A retirement account is an investment account (like a 401(k) or IRA) that allows you to save money for your future.

You can choose between two types of accounts:

  • Traditional IRAs
  • Roth IRAs
  • A retirement account is a great way to save for your future. You can start with a small amount, and increase it over time.
  • You can invest in stocks, bonds, mutual funds, or other types of investments. Your investment options will depend on what type of retirement account you choose. For example:
  • If you’re using a Roth IRA as your primary retirement savings plan (rather than other types listed above), then you can invest in an assortment of stocks and bonds through index funds like [Vanguard](https://www.vanguard.com/etfs)and [Blackrock’s iShares](https://www.isharesmartindexfunds.com/) (ETF). This will allow investors to grow their money while minimizing risk by diversifying their portfolios across several industries rather than putting all their eggs in one basket

Now that you understand how important it is to have a retirement account, the next step is choosing which one is right for you. There are many factors to consider when choosing a retirement account. Here are some things to keep in mind:

  • Choose an account that’s easy to use. If your company offers more than one type of plan, find out what each plan’s contribution limits and fees are before deciding which option will work best for your situation.
  • Look at the different investment options available and decide whether they align with your risk tolerance (the amount of money invested). For example, if you’re relatively young and don’t have much saved up yet but still want some protection against market fluctuations during volatile times, choose a low-risk option such as mutual funds or exchange-traded funds (ETFs). On the other end of this spectrum would be someone who has been contributing regularly throughout their career; these individuals might invest in more aggressive options such as stocks or closed-end funds due to their higher potential returns over time.* Determine how easy it’ll be for

you–and/or others in your household–to access these investments later down the line.* Consider what type of investment choices exist when making future contributions; these may include mutual funds or ETFs.*

A retirement account is a savings plan that you can contribute to through work, or you can open an IRA (individual retirement account). You invest the money in the account, and it grows tax-deferred. You don’t pay taxes on any gains until you withdraw them.

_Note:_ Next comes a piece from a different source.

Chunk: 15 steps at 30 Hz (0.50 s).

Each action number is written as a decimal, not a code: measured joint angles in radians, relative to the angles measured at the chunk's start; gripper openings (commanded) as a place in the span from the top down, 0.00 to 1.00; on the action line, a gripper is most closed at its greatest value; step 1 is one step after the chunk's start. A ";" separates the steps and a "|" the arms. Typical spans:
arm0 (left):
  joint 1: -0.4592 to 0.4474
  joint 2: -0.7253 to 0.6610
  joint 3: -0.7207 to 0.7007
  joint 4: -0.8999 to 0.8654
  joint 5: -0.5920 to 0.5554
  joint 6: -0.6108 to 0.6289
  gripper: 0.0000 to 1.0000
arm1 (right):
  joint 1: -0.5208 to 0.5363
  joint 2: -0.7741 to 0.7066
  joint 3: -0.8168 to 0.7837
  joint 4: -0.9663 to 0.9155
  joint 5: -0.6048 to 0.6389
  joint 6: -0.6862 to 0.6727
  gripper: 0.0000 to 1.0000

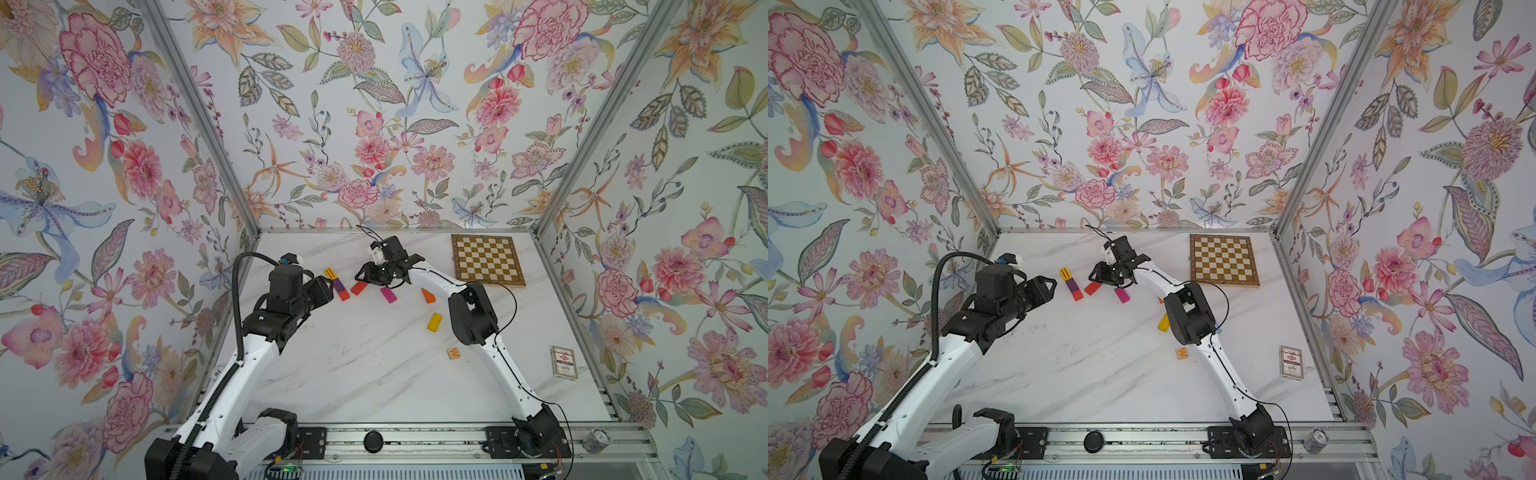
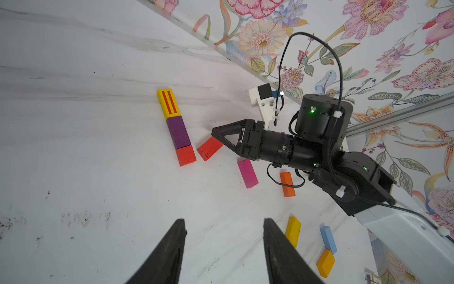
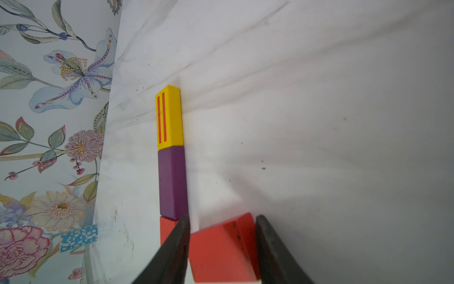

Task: Assemble the letter v with building blocks
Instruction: Assemble the building block at the center of the board.

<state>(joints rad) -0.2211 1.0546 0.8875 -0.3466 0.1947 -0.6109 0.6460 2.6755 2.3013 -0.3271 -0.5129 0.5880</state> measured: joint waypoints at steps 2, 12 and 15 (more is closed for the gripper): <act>0.000 0.000 0.000 0.000 0.000 0.000 0.46 | 0.000 -0.005 -0.012 0.010 0.000 0.000 0.54; 0.000 0.000 -0.015 -0.010 0.000 0.000 0.46 | 0.003 -0.036 -0.054 0.005 0.024 -0.006 0.51; 0.000 0.000 -0.016 -0.011 0.000 0.000 0.46 | 0.006 -0.040 -0.058 -0.001 0.032 -0.009 0.53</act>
<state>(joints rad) -0.2211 1.0546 0.8711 -0.3576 0.1947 -0.6113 0.6518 2.6354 2.2436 -0.3283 -0.4812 0.5793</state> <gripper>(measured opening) 0.542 0.483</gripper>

You should also know that there are two types of IRAs: traditional IRAs and Roth IRAs. The difference between them lies in when you pay taxes on your withdrawals: with a traditional IRA, you don’t have to pay taxes until you withdraw the money; with Roth IRAs, you pay taxes upfront but then never have to worry about paying them again as long as certain conditions apply throughout your life. If your income level qualifies for both types of IRAs (and many people’s do), consider investing some of your savings in each type so that they complement each other instead of competing against one another over time.


Healthcare prices are rising!

There are two big reasons why healthcare costs are increasing. First, there are fewer companies offering coverage to their employees. Second, more people rely on government programs like Medicare and Medicaid than they used to. The number of businesses that offer health insurance has fallen steadily over the last decade according to data from Kaiser Family Foundation: The percentage of firms offering health benefits dropped from 70% in 1999-2000 to 63% in 2009-2010, a decline of 7%.

You might be wondering why the United States spends so much more on healthcare than other countries. For starters, other countries spend less money on health care. The United States has the highest level of per capita spending in the world, followed by Switzerland and Norway. And unlike some other countries that have single-payer systems or government-run insurance plans (like Canada), we have a private system run largely by for-profit insurance companies with very few regulations in place to control costs.

If you have health insurance, you’ll be paying more for it. If you don’t have health insurance, or if your employer doesn’t offer it, premiums will be higher when you’re shopping for a plan on the open market. This is true even if your employer does offer coverage —the cost of providing benefits often gets passed along to employees in the form of higher wages or lower raises.

One reason why health care costs are rising so much is simply that they’re expensive services to provide: hospitals need beds and equipment to treat patients; doctors need training and office space; nurses and technicians must be paid; pharmacies must stock their shelves with drugs (and those drugs cost money). Another reason might be that some people are uninsured or underinsured (meaning they can’t get adequate coverage because they’re poor). That means they’re less likely to seek out preventative care when they should—treatment which would cost less in the long run than treating advanced disease later on.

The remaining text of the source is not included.